Только после этого, запыхавшись, он предложил гостье сесть и сам опустился на широкую кровать, застеленную зеленым байковым одеялом с тремя белыми полосами в ногах и в голове, согнулся и сунул руки меж колен, мучительно ища повода для разговора.

Свет от настольной лампы, стоящей посредине стола, отбрасывал от Михаила и Мары косые уродливые тени на противоположные стены, и тени эти, не шевелясь, будто примерялись друг к другу, принюхивались, прежде чем соединиться в одно целое.

Где-то играло радио, открывались чьи-то двери, из них вырывались голоса, и снова уползали в раковины квартир, и только радио назойливо и тонко зудело то ли скрипкой, то ли виолончелью. От миски с оладьями исходил сытный запах печеного теста и сливочного масла, и в голодном животе Михаила время от времени раздавались басовитые урчания.

— Ой, чайник! — воскликнула Мара, и оба вскочили, готовые кинуться на кухню, но не сдвинулись с места.

Кинулся Михаил, да и то не сразу, а лишь осознав произнесенные Марой слова: действительно, он ведь ходил на кухню с чайником и, кажется, поставил его на примус. Ну да! А он хотел ей что-то сказать… Но там наверняка эта мерзкая Вера Ивановна, а еще хуже, если он столкнется с нею в коридоре…

По счастью, на кухне уже никого не было, примус выключен, из носика чайника лениво выползала струйка пара. Конечно, чайник выключила Анна Елизаровна, чуткая и добрая женщина. Уж на нее-то Михаил никогда не напишет ни единого порочащего ее словечка.

Глава 17

Оладьи они ели вместе — и это было так здорово, что Михаил не заметил, как этих оладий не стало и что Мара съела лишь один. После оладий перешли к булке, купленной в буфете редакции, разломив ее пополам, но Мара отщипнула от своей половины лишь крошечку и вернула ее Михаилу, сытно отдуваясь.

— Я уже таки наелась. Спасибо! — И пояснила: — Мне нельзя много есть: я уже и так толстая, — тряхнула с вызовом головой и, выгнувшись, провела руками сверху вниз, не касаясь своего тела, повторяя ладонями все его выпуклости, и даже под столом, как бы приглашая Михаила лишний раз оценить ее недостатки.

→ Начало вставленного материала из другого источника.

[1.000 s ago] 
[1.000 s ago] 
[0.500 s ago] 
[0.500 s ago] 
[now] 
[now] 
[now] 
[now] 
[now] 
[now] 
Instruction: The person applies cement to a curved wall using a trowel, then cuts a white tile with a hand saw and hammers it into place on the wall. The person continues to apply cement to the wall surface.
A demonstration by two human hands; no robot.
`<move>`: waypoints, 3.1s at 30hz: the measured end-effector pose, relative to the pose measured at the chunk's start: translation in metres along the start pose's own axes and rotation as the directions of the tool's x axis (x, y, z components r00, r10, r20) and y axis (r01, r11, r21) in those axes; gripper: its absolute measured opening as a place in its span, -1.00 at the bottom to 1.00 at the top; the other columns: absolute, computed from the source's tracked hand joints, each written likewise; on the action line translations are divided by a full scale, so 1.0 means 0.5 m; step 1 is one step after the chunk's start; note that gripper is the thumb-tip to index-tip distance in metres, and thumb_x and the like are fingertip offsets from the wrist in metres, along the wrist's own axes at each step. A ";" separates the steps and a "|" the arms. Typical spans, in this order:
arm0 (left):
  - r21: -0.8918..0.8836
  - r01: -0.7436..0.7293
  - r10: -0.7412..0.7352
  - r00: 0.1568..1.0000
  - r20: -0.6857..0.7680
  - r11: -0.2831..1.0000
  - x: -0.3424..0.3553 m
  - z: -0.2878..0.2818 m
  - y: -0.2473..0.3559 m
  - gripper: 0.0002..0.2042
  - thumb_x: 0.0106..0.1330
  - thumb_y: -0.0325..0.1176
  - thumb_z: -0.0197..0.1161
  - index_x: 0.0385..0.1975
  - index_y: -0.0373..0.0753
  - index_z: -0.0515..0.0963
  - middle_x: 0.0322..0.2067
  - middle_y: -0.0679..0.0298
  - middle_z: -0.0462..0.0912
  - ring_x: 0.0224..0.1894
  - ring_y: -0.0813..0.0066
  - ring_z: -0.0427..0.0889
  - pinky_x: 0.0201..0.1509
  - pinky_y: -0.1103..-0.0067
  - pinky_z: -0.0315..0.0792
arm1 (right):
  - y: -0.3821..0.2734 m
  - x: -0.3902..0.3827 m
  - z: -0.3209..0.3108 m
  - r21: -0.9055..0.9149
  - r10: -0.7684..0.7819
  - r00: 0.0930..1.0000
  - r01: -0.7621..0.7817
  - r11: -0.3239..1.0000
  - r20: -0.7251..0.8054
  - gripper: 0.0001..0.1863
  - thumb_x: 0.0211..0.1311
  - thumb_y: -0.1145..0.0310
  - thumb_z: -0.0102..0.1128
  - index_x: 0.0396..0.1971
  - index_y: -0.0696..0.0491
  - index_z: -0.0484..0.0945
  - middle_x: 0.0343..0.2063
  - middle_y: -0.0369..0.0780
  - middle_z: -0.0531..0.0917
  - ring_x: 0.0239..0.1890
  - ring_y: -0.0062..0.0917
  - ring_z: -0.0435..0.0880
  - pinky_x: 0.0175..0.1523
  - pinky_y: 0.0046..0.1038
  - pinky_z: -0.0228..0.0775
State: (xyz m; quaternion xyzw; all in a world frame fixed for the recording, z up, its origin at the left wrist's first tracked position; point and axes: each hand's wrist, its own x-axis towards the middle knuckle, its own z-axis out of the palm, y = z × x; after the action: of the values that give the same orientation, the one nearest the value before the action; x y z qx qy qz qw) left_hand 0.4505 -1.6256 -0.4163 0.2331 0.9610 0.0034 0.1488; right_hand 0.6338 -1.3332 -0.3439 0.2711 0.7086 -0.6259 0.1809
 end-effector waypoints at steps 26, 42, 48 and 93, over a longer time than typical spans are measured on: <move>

— Нет, что вы! — воскликнул Михаил протестующе, для большей убедительности протянув к ней руки. — Вы совсем не толстая. — И, чтобы быть до конца честным, пояснил: — У вас комплекция такая… плотная. Это даже хорошо. Честное слово! А я вот тонкий, как… как гвоздь, и кривой, будто меня только что выдернули из доски и забыли выпрямить.